Description
This Italian Chopped Salad is a vibrant and flavorful mix of fresh greens, salami, olives, and parmesan cheese, tossed in a tangy homemade dressing. Ready in just 10 minutes, this salad is perfect for a quick, refreshing meal or side dish with a delightful combination of textures and Mediterranean-inspired flavors.
Ingredients
Scale
Dressing
- 1/4 cup Extra-Virgin Olive Oil (can use avocado oil)
- 2 tablespoons Red Wine Vinegar (substitute with lemon juice if desired)
- 1 tablespoon Dijon Mustard (increase for a stronger flavor)
- 1 teaspoon Dried Oregano (fresh oregano can be swapped in)
- 1 teaspoon Garlic Powder (fresh minced garlic for bolder flavor)
- 1/2 teaspoon Sea Salt (adjust to taste)
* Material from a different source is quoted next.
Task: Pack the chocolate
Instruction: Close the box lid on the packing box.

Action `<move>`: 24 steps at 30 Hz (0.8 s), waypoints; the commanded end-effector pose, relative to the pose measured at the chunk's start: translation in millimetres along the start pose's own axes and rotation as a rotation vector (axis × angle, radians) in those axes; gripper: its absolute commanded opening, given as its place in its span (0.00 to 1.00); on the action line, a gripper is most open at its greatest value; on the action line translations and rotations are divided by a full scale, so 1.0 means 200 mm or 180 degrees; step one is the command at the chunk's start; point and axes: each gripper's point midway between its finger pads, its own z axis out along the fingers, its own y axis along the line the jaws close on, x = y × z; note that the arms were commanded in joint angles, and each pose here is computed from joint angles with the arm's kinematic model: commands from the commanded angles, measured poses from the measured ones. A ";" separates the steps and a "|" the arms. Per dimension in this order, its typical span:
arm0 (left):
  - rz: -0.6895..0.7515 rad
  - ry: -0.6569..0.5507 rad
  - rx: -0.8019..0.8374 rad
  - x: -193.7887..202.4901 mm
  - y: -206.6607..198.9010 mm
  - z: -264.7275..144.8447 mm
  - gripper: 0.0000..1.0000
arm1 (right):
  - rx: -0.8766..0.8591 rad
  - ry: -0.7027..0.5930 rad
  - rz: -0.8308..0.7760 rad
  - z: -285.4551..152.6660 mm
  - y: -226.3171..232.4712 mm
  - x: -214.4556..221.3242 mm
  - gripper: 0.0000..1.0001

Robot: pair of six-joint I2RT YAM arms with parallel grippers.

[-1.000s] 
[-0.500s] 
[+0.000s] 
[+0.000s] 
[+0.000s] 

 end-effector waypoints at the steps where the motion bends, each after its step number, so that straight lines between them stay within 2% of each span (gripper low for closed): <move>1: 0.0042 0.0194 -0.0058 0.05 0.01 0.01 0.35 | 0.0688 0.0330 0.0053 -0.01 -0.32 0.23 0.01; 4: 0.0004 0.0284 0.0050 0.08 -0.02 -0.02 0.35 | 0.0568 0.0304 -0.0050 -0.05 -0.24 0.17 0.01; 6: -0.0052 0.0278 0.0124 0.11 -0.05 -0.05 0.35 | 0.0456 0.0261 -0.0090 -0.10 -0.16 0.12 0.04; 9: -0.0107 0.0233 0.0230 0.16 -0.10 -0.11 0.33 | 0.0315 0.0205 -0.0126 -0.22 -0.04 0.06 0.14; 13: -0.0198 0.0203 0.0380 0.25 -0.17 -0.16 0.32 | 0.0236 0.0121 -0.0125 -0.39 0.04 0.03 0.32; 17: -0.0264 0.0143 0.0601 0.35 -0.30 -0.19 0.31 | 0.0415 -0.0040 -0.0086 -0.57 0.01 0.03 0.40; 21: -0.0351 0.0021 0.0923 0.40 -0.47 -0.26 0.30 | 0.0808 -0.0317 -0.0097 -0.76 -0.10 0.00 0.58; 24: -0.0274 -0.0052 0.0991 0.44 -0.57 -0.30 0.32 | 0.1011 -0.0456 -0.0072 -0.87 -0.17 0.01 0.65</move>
- 1/4 teaspoon Ground Black Pepper (freshly cracked is preferred)
Salad
- 2 cups Iceberg Lettuce (can substitute with romaine or mixed greens)
- 2 cups Romaine Lettuce (any leafy green can work)
- 1 cup Persian Cucumbers (alternatives are regular cucumbers or bell peppers)
- 6 oz Salami (turkey salami for a lighter option)
- 1 cup Garbanzo Beans (black beans make a good alternative)
- 1/2 cup Kalamata Olives (green olives can replace this)
- 1 cup Diced Tomatoes (cherry tomatoes add a lovely burst of flavor)
- 1/2 cup Grated Parmesan Cheese (nutritional yeast is a vegan alternative)
Instructions
- Preparation. Gather all salad and dressing ingredients to have everything ready for assembling.
- Make the Dressing. In a small bowl, whisk together extra-virgin olive oil, red wine vinegar, Dijon mustard, dried oregano, garlic powder, sea salt, and ground black pepper until well combined and smooth.
- Chop Ingredients. Finely chop the iceberg lettuce, romaine lettuce, Persian cucumbers, and salami into bite-sized pieces to ensure easy eating and good texture in every bite.
- Combine Salad Components. In a large mixing bowl, combine the chopped lettuces, cucumbers, salami, garbanzo beans, kalamata olives, diced tomatoes, and grated parmesan cheese, mixing gently to distribute evenly.
- Add Dressing & Toss. Pour the prepared dressing over the salad and toss gently but thoroughly until all ingredients are well coated with the flavorful dressing.
- Serve. Taste the salad and adjust with additional parmesan cheese if desired. Serve immediately for the freshest taste and optimal texture.
Notes
- For a lighter version, use turkey salami and substitute nutritional yeast for parmesan to make it vegan.
- You can swap Persian cucumbers with regular cucumbers or bell peppers based on availability.
- Use fresh oregano and minced garlic for a more vibrant flavor in the dressing.
- Salad is best served immediately but can be refrigerated for up to 2 hours for later consumption.
- Feel free to add other vegetables like bell peppers or red onions for extra crunch and flavor.